I will be presenting a paper about the increase in trade at the extensive margin after the end of civil wars in Africa. My coauthor Dick Kamuganga has insider knowledge about the two main issues of the paper: he worked at the Ministry of Tourism, Trade and Industry of Uganda and also was fighting the rebels in the North.

We actually started thinking about this when writing a policy paper about trade policy in Uganda. One fact that was very striking in the trade data was the increase of Uganda's exports to Burundi, Rwanda and Sudan, all neighbors that recently had finished severe civil wars. While the amount was not too big compared to total exports, the number of different products exported was impressive. Sure, part of the story comes from re-exports to landlocked countries, but there is more that that.

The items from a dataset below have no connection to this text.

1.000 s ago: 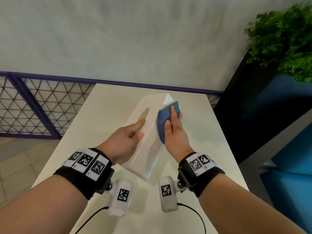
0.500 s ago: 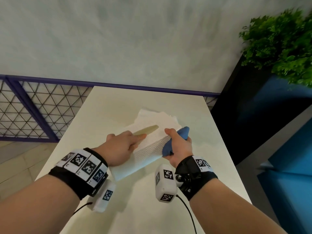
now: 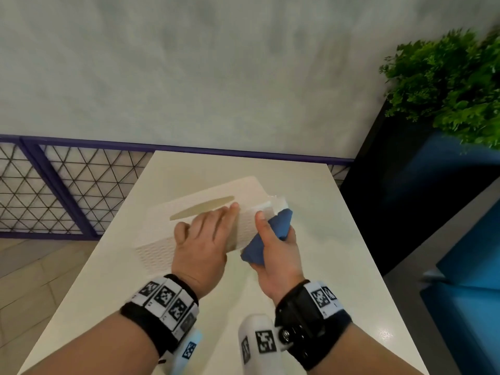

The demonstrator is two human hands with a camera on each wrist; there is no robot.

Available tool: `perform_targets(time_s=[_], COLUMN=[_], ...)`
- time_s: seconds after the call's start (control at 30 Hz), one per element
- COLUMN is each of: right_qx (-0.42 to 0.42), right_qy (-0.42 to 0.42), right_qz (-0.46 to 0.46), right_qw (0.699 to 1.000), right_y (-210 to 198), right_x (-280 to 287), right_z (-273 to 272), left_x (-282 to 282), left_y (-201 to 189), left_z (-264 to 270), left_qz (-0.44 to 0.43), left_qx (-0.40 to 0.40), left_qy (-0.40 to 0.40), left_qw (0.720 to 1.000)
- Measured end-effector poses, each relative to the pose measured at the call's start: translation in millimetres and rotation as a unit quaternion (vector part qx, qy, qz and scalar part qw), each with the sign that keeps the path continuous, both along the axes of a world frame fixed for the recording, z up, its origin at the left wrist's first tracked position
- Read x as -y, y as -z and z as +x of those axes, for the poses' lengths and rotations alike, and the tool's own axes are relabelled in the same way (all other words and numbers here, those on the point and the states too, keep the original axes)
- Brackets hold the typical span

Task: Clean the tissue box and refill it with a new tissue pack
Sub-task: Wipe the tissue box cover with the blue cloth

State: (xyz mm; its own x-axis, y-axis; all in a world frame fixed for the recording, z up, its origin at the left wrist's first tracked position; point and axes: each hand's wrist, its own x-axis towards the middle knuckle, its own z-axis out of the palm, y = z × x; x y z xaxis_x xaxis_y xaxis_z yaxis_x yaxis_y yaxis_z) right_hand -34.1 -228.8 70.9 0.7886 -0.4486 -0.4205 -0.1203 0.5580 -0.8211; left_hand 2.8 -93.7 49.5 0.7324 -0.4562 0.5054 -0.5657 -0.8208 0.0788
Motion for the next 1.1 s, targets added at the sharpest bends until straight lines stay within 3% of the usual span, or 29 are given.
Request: perform_targets(time_s=[0.13, 0.3, 0.4, 0.5, 0.63, 0.8, 0.9, 1.0, 1.07, 1.1], right_qx=[0.029, 0.042, 0.064, 0.078, 0.139, 0.099, 0.072, 0.115, 0.134, 0.136], right_qy=[0.009, -0.012, -0.108, -0.205, -0.217, -0.124, -0.169, -0.21, -0.206, -0.198], right_qz=[-0.047, -0.265, -0.388, -0.518, -0.57, -0.543, -0.587, -0.626, -0.627, -0.619], right_qw=[0.998, 0.963, 0.913, 0.827, 0.78, 0.825, 0.788, 0.742, 0.739, 0.748], right_y=[-4.2, -29.3, -32.5, -26.8, -17.7, -16.4, -19.4, -15.8, -11.0, -10.0], right_x=[29.6, 37.4, 12.1, -13.8, -2.5, 20.4, -9.8, -37.4, -33.4, -26.3], right_z=[-8.3, 5.5, 5.4, -6.4, 0.8, 22.5, 4.5, -22.4, -21.9, -16.4], left_x=[-18.5, -23.6, -16.8, -9.9, -12.7, -14.0, -10.7, -13.0, -14.7, -15.2], left_y=[-6.0, 4.8, 3.3, 3.5, 6.2, 8.1, 9.4, 12.8, 17.2, 15.3], left_z=[9.4, 15.2, 10.5, 7.4, 6.7, 9.0, 12.7, 18.0, 20.7, 20.9], left_qz=[-0.086, -0.144, -0.192, -0.24, -0.291, -0.287, -0.29, -0.237, -0.202, -0.237], left_qx=[-0.009, -0.061, -0.104, -0.121, -0.129, -0.141, -0.122, -0.13, -0.123, -0.125], left_qy=[-0.026, -0.04, -0.034, -0.05, -0.026, -0.03, -0.012, -0.015, -0.009, -0.003], left_qw=[0.996, 0.987, 0.975, 0.962, 0.948, 0.947, 0.949, 0.963, 0.972, 0.963])
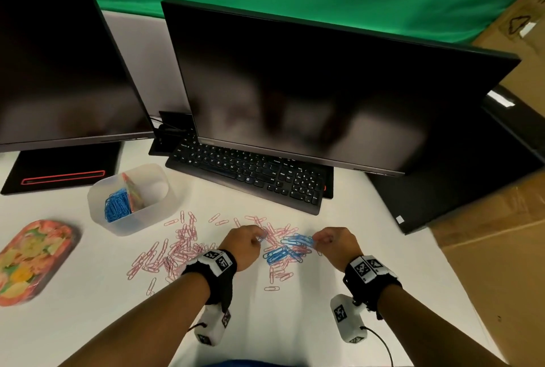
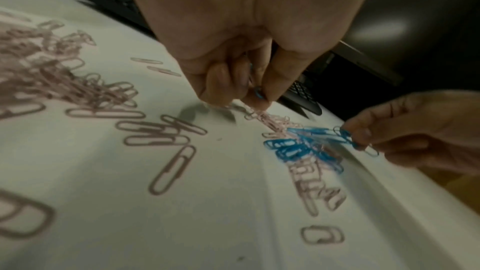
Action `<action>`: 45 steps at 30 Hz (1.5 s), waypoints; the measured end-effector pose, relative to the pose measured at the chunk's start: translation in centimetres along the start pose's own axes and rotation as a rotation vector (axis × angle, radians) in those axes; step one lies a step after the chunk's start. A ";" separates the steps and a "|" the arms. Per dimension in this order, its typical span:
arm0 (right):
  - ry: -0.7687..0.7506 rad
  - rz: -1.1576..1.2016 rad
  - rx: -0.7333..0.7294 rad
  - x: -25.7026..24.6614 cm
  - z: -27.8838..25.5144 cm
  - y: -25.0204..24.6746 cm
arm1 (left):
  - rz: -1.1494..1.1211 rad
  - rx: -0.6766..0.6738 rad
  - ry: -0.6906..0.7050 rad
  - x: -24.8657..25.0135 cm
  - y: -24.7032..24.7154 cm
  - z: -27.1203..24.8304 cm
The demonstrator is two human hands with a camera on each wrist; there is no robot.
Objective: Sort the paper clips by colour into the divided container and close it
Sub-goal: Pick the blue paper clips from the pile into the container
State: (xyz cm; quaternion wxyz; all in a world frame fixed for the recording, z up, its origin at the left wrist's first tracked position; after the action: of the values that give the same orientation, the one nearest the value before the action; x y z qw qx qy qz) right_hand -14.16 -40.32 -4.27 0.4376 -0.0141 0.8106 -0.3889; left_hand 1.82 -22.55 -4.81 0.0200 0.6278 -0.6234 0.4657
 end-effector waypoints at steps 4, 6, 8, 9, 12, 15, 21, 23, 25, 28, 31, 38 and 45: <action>0.079 0.335 -0.003 0.7 -0.3 0.3 | -0.217 -0.109 -0.139 0.3 0.5 0.5; 0.171 0.563 0.007 1.0 -0.6 0.5 | -0.401 -0.168 -0.214 0.5 0.8 0.5; 0.230 0.723 0.013 1.1 -0.9 0.8 | -0.540 -0.212 -0.269 0.6 0.8 0.3; 0.247 0.773 0.016 1.0 -0.9 0.8 | -0.579 -0.227 -0.280 0.8 0.9 0.2; 0.287 0.899 0.006 0.6 -0.9 1.0 | -0.661 -0.249 -0.291 1.0 0.8 0.1; 0.278 1.009 -0.030 -1.1 -0.8 1.2 | -0.752 -0.253 -0.307 0.9 0.5 -0.4; 0.018 0.777 -0.133 -8.2 0.5 2.9 | -0.937 -0.231 -0.304 0.4 -2.3 -1.6; -0.072 0.595 -0.222 -11.5 1.0 4.7 | -1.010 -0.188 -0.298 -0.3 -4.2 -2.3; -0.215 0.343 -0.347 -15.4 1.4 7.0 | -1.086 -0.116 -0.296 -1.5 -6.7 -3.0; -0.381 -0.042 -0.524 -21.1 1.8 10.6 | -1.207 0.032 -0.321 -4.6 -11.1 -4.2; -0.492 -0.261 -0.599 -27.1 2.5 13.9 | -1.259 0.239 -0.369 -8.5 -16.1 -5.6; -0.589 -0.497 -0.653 -36.6 3.7 21.9 | -1.183 0.445 -0.439 -13.7 -24.1 -6.1; -0.496 -0.551 -0.538 -38.2 5.8 25.5 | -1.040 0.423 -0.510 -16.1 -25.5 -4.8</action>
State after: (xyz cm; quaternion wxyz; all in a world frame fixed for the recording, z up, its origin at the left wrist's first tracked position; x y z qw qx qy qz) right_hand 21.65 -12.29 4.19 0.4794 -0.4348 0.7197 -0.2512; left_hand 22.99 -1.69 2.25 -0.0302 0.9315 -0.1149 0.3438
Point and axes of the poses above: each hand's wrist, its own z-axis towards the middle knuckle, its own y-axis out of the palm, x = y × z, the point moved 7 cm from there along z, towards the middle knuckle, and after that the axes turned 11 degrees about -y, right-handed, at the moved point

Is the increase in trade at the extensive margin a general trend in post-conflict countries? We test this hypothesis using bilateral trade data disaggregated in 5,000 products for 47 African countries exporting to 191 potential markets around the world, in a sample period of 1995 to 2009. We  first show that, after controlling for unobserved heterogeneity at the country-pair/product level, the probability of exporting a new product to a new destination is an increasing function of the years the exporter finished a war. The first years after the conflict are particularly intense in terms of new exports:

An important issue in our estimation is inference. In the paper we show different samples, defined in order to control the quality of reported data. In the less demanding specification we have around 11,500,000 observations and in the most demanding around 500,000, given our dependent variable is at country-pair/product level. With all this observations, everything we put in the regression turns out to be significant if we assume standard errors are independent. But clearly this is not the case here. We first cluster the errors at dyadic level (as most previous studies do) and still find nice confidence intervals for years after the war. Nevertheless, if we do two-way clustering errors at the country level, the intervals get really wide (but the dummies are still jointly significant). 

We extend our estimation to include exports to post-conflict destinations (like the Uganda->Rwanda case), and find spillovers to neighboring countries: an increase in the probability of exporting a new product with the number of years that the destination country has ended a civil war.

We hope to be providing convincing evidence of new economic benefits of peace: export diversification and regional integration.